Carnosine Regulates Intra Cellular Copper Transport:

"Notably, we also found that presence of CAR in the extracellular medium, per se, improves Cu inward translocation. In fact, cells grown without any CAR pretreatments (control cells) exhibit different fluorescence-quenching signals (from the cell-entrapped probe triggered by Cu) just incubated with high concentrations of Cu alone, or combined with equimolar CAR; i.e., Cu intake is significantly amplified when Cu is administered as Cu-CAR complex rather than as Cu alone. Thus, there is a CAR-enhancing effect on both Cu intracellular levels in the long term, and Cu absorption in the very short term, according to the net increase of intracellular Cu content observed in cells preexposed to CAR for 24 h and the net increase in Cu entry in cells just exposed to the dipeptide, respectively."[8]

Carnosine Can Bind and Chelate Copper, Manganese and Zinc In That Order of Preference

"A thermodynamic study on the interactions of a naturally occurring dipeptide, l-carnosine, and three transition metal cations, Cu2+, Mn2+ and Zn2+, is reported. Their characterization in solution evidences the chelating properties of carnosine that give rise to different types of metal complexes. Potentiometric data allowed to obtain a speciation model for each system, which includes species with 1:1 metal to ligand ratio for both Mn2+- and Zn2+- carnosine systems and 1:1 and 1:2 metal to ligand ratios for Cu2+. The dependence of formation constants of the complex species on ionic strength (in the range 0.15 ≤ I/mol/L ≤ 0.98) and temperature (288.15 ≤ T/K ≤ 310.15) was defined, as well as changes in enthalpy and entropy. 1H NMR titrations were also performed in the study of the Zn2+- carnosine system, and the results of the analysis of experimental data confirmed potentiometric ones.

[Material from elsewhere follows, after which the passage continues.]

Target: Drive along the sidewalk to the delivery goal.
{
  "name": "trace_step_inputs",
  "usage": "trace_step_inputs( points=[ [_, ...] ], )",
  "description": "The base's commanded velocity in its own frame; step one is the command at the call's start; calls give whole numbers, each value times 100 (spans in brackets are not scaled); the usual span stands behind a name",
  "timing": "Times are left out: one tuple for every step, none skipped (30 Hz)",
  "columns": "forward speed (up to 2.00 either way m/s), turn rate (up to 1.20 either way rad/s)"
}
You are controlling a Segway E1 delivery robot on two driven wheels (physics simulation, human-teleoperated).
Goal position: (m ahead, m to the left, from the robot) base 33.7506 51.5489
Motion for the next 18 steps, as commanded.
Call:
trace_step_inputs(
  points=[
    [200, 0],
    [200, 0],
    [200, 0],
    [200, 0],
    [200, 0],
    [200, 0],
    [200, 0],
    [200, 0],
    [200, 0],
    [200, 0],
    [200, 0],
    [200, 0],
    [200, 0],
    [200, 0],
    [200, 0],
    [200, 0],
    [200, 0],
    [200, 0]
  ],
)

The integration with further investigation by High Resolution (HR) Matrix Assisted Laser Desorption Ionization (MALDI) Mass Spectrometry (MS) allowed to obtain the formation of species with 1:2 metal to ligand ratios for also Mn2+- and Zn2+- carnosine systems and to clarify the chelating mode. Finally, sequestering ability of carnosine towards Cu2+, Mn2+ and Zn2+ was quantified in physiological conditions (pH = 7.4, T = 310.15 K and I = 0.15 mol/L), and a sequestration profile of the dipeptide clearly describes its highest sequestering ability with respect to the Cu2+ ion, compared to that towards Mn2+ and Zn2+ cations."[9]

"Copper is dangerous when it is present in excess, mainly because it can participate in the Fenton reaction, which produces radical species. As a consequence of copper pollution, people are involuntarily exposed to a copper overload under sub-clinical and sub-symptomatological conditions, which may be very difficult to detect. Thus, we investigated (i) the possible use of the chelator molecules carnosine and neocuproine to prevent the Cu overload-induced damage on cellular lipids and proteins, as tested in human cell culture systems, and (ii) the differential response of these two chelating agents in relation to their protective action, and the type of copper ion involved in the process, by using two types of human cultured cells (HepG2 and A-549). Cu treatment clearly enhanced (p<0.01) the formation of protein carbonyls, thiobarbituric acid-reactive substances (TBARS) and the concentration of nitrate plus nitrites, with a concomitant decrease in cell survival, as estimated by the trypan dye exclusion test and lactate dehydrogenase leakage. Simultaneous treatment with Cu and carnosine or neocuproine indicated that carnosine is more efficient than neocuproine in protecting both types of cells from the effect of cupric ions on both the cell-associated damages and the decrease in the cellular viability. This observation was supported by the fact that carnosine is not only a complexing agent for Cu(II), but also an effective antioxidant that can dismutate superoxide radicals, scavenge hydroxyl radicals and neutralize TBARS formation. Carnosine should be investigated in more detail in order to establish its putative utility as an agent to prevent copper-associated damages in biological systems."[10]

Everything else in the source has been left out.